To escape the force of the legal conclusion, arising from the fact that plaintiff's deed to Leonard, the common source of title, is void, defendants urge that plaintiffs are barred by: (1) the 24-year statute of limitations; (2) the 31-year, or so-called 30-year, statute of limitations; (3) the 10-year statute of limitations as based upon the act of 1897 (Laws 1897, p. 74), and the alleged duty of plaintiff to have begun her action within 10 years after she was by the above act permitted so to do; (4) that the contract between plaintiff Belle Powell and her coplaintiff Trimble is champertous; (5) that plaintiff Belle Powell abandoned this land from September 15, 1882, till May 4, 1915; and (6) that plaintiffs have been guilty of such laches and acts in pais as to estop them from asserting title after more than 32 years have elapsed from the date of the attempted conveyance.

II. Coming to consider whether any of the above defenses are valid as against plaintiff's paper title, we might, without examining them for the sake of argument, concede that each and all of them except that of abandonment would be efficacious and would constitute complete defenses as against any person sui juris.
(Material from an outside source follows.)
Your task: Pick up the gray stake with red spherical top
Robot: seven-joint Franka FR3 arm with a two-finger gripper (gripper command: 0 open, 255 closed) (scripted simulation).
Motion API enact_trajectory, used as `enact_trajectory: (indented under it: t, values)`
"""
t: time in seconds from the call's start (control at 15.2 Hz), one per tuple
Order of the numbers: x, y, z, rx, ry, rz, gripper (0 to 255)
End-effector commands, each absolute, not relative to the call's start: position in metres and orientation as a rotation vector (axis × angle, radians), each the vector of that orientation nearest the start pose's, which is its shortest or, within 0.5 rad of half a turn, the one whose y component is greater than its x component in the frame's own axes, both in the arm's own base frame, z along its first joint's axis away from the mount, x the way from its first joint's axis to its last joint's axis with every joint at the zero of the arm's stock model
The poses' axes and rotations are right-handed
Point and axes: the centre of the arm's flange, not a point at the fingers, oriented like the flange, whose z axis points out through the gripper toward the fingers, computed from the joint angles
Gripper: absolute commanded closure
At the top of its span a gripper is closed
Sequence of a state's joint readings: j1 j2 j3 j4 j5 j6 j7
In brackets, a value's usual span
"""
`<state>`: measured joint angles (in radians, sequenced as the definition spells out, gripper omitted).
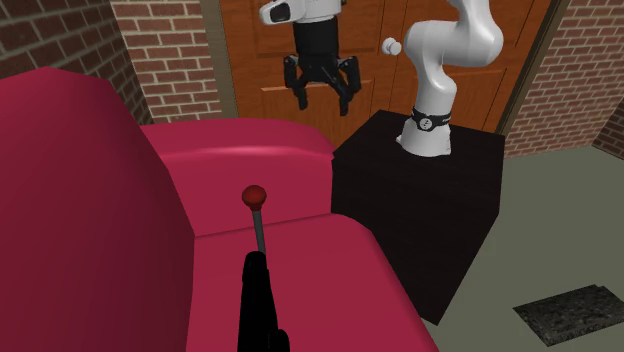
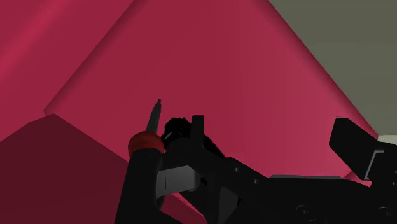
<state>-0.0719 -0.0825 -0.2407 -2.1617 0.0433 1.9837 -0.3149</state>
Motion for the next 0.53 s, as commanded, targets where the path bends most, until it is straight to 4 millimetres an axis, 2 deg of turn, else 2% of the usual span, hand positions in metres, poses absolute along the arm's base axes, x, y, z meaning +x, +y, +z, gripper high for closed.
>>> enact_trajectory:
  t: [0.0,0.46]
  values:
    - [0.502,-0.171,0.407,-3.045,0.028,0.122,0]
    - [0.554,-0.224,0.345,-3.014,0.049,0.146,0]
The defense of abandonment, disassociated from other defenses, e. g., adverse possession, or a failure to pay taxes, has never been recognized as affecting title to real property at common law. For at common law, whatever the rule may have been under the Spanish or Civil law (Tayon v. Ladew, 33 Mo. 207), title to real property can neither be gained nor lost by abandonment operating alone (Robie v. Sedgwick, 35 Barb. [N. Y.] 319; Philadelphia v. Riddle, 25 Pa. 259; Perkins v. Blood, 36 Vt. 273). Because both the defense of Inches and that of estoppel in pais may be dealt with together, we do not stop to consider again whether laches may be imputed even to one sui juris when such one puts forward as the basis of his action nothing but a pure legal title. See Kellogg v. Moore, 271 Mo. loc. cit. 193, 196 S. W. 15; .Garrison v. Taff, 197 S. W. loc. cit. 274; Newbrough v. Moore, 202 S. W. loc. cit. 551; Bell v. George, 204 S. W. loc. cit. 519; Chilton V. Nickey, 261 Mo. loc. cit. 243, 169 S. W....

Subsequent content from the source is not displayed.